In fact, I was beginning to doubt that I could rustle up sufficient material to fill the space available when I suddenly remembered that Uncle Jack’s Baedeker was still at the bottom of my kitbag. Having learned that we were only a few miles away from the town of Bayeux, I looked it up. And, sure enough, there it was.
Within a few hours, the wall newspaper was completed. Its centrepiece was an article on the Bayeux Tapestry. It was a descriptive essay, so detailed in its command of dates and names that F/O Brown came over with a confidential message. His superiors had instructed him to find out how an ordinary AC2 came to be so well up on French cultural history.
I was aware that at the beginning of the War everybody had been asked to hand in their copies of Baedeker so, not wishing to drop Uncle Jack in it, I merely confessed that ‘One of my family used to go on walking holidays round here.’
Although I felt sure this didn’t satisfy them, they still suggested I apply for a transfer to Military Intelligence.
‘He’s always been a vivacious reader,’ an aunt of mine used to say.
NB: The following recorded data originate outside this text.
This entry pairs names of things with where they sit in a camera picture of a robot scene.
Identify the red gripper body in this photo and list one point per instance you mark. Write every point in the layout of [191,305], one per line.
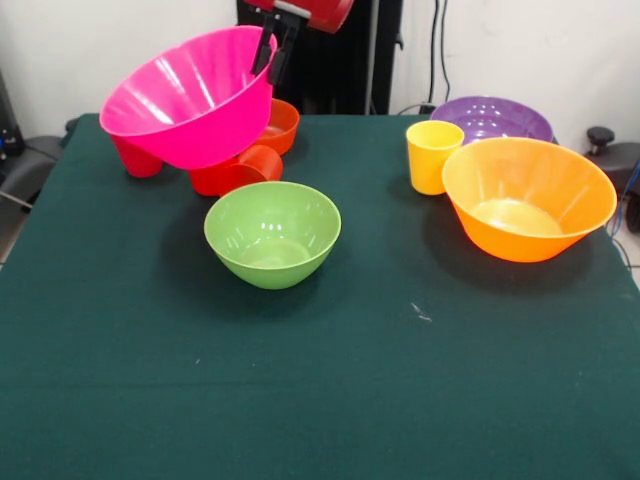
[327,12]

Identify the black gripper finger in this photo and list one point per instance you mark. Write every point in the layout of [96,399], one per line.
[281,62]
[262,55]

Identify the pink plastic bowl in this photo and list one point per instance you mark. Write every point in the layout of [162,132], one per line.
[200,135]

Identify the green plastic bowl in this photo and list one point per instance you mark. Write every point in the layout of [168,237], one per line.
[272,270]

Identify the orange-red plastic bowl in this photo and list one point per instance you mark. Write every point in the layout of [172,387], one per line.
[285,125]

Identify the orange-red plastic cup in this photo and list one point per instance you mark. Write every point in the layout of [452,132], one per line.
[252,172]

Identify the red plastic cup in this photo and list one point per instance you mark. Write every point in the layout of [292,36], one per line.
[205,182]

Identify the crimson plastic cup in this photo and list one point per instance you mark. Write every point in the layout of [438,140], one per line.
[140,162]

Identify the yellow plastic cup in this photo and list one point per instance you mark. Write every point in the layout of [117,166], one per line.
[425,170]

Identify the purple plastic bowl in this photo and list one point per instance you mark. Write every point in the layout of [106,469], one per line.
[500,120]

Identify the orange plastic bowl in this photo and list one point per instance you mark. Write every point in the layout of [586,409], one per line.
[515,247]

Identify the black knob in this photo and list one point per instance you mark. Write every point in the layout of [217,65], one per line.
[600,136]

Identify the dark green table cloth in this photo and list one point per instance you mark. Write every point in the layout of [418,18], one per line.
[320,375]

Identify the black round floor base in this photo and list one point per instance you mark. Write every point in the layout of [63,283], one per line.
[622,160]

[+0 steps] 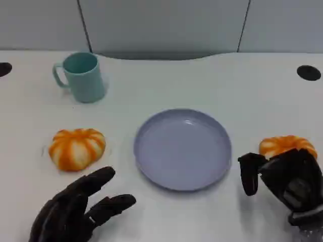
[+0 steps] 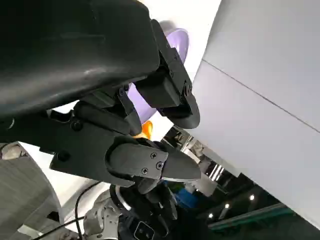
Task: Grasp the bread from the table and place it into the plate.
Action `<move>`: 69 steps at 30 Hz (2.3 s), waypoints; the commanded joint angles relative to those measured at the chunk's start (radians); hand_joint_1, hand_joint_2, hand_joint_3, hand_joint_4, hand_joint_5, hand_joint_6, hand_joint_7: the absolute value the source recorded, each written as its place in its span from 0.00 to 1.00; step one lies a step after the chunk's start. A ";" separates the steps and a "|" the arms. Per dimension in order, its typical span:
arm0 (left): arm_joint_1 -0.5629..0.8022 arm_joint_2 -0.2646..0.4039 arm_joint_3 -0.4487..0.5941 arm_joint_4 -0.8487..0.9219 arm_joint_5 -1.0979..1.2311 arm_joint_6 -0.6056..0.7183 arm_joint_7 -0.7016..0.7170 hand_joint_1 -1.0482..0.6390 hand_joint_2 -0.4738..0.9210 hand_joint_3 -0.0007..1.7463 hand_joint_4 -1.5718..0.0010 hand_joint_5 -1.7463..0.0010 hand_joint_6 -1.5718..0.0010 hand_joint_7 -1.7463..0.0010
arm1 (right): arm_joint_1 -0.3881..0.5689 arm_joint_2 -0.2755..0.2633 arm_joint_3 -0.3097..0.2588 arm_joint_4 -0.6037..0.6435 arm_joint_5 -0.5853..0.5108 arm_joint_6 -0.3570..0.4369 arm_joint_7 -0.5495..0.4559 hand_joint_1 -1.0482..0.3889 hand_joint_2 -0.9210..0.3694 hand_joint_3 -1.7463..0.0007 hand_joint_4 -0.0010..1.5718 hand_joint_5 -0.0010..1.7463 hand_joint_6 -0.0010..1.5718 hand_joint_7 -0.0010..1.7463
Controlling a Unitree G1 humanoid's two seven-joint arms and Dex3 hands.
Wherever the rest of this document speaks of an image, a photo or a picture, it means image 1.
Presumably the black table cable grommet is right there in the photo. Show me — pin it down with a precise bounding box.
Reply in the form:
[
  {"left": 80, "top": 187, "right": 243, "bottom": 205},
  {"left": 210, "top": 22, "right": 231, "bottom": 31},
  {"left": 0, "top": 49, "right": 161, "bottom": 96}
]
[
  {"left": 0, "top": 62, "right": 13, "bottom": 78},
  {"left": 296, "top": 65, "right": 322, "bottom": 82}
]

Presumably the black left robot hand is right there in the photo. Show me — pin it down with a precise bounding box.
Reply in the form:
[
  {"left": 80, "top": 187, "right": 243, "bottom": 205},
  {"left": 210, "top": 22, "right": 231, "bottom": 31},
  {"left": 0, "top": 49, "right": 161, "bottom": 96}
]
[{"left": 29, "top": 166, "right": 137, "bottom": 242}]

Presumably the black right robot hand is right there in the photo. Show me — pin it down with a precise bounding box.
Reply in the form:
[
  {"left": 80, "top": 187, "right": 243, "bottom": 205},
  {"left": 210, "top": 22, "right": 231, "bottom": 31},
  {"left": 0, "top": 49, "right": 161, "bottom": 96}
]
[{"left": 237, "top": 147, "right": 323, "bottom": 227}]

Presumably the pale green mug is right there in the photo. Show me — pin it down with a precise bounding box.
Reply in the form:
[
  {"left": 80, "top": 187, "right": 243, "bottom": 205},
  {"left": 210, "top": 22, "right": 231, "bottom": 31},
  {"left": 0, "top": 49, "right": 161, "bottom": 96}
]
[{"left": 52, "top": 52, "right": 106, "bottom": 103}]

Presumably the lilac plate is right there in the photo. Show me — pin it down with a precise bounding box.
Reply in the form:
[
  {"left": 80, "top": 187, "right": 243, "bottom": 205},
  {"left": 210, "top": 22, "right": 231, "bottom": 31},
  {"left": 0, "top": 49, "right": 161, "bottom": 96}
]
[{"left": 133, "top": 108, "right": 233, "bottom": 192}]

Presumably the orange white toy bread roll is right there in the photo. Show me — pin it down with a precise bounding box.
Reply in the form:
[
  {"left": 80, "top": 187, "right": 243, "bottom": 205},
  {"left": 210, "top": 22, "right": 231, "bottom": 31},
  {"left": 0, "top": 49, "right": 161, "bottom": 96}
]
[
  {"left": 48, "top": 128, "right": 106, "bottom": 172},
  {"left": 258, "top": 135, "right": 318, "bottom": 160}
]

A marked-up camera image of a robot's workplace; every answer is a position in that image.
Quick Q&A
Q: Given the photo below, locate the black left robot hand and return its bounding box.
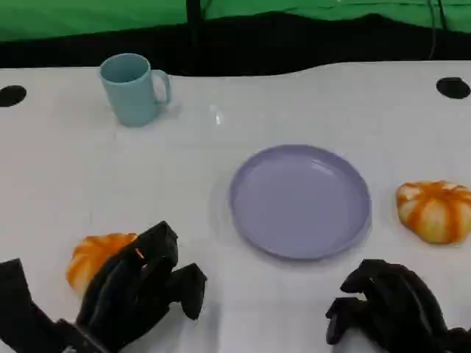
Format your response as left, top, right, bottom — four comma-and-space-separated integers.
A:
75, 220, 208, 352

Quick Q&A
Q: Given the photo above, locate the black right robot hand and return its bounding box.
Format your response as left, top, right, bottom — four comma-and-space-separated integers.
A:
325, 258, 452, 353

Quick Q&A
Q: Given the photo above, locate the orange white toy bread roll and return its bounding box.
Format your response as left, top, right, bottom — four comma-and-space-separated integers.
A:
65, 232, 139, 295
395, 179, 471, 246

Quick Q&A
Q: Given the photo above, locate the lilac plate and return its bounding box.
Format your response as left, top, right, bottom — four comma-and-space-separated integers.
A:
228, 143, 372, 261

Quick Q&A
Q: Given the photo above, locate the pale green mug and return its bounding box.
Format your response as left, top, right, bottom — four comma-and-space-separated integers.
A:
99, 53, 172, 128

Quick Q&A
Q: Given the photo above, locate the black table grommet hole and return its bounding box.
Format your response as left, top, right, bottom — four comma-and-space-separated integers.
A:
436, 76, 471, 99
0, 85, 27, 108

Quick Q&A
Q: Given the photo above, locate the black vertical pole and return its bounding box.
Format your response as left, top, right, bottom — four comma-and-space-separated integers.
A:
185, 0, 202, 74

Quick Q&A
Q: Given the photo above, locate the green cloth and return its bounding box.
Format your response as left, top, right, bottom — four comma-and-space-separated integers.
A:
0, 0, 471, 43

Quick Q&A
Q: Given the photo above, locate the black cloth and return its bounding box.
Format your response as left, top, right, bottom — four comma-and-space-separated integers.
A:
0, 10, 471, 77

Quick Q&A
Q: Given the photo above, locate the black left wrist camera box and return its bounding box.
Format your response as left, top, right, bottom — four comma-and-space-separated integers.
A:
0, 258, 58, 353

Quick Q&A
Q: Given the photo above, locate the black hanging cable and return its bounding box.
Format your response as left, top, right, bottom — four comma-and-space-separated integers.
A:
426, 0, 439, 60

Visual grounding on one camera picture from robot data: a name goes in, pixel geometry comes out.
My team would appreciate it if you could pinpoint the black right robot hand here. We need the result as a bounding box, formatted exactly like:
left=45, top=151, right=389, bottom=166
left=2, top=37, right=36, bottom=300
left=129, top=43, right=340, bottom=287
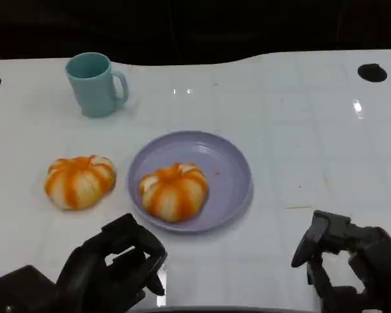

Eric Sykes mentions in his autobiography that when we were first together in the RAF, stationed at Swaffham in Norfolk, I would read a book while marching the mile and a half from the barracks to the Mess Hall every morning for breakfast. I managed it, as I recall, by falling in behind a cooperative fellow airman of suitable height and on the command ‘Forward march’, I would tuck an opened book between the straps of the haversack on his back and, for the rest of the journey, tread his footsteps well.
While we were making our way across Holland and Germany, we had occasional visits from the mobile cinemas sent out by AKS.These film shows were always welcome, although there seemed to be a somewhat tactless preponderance of those patriotically gung-ho military adventures Hollywood was churning out at the time.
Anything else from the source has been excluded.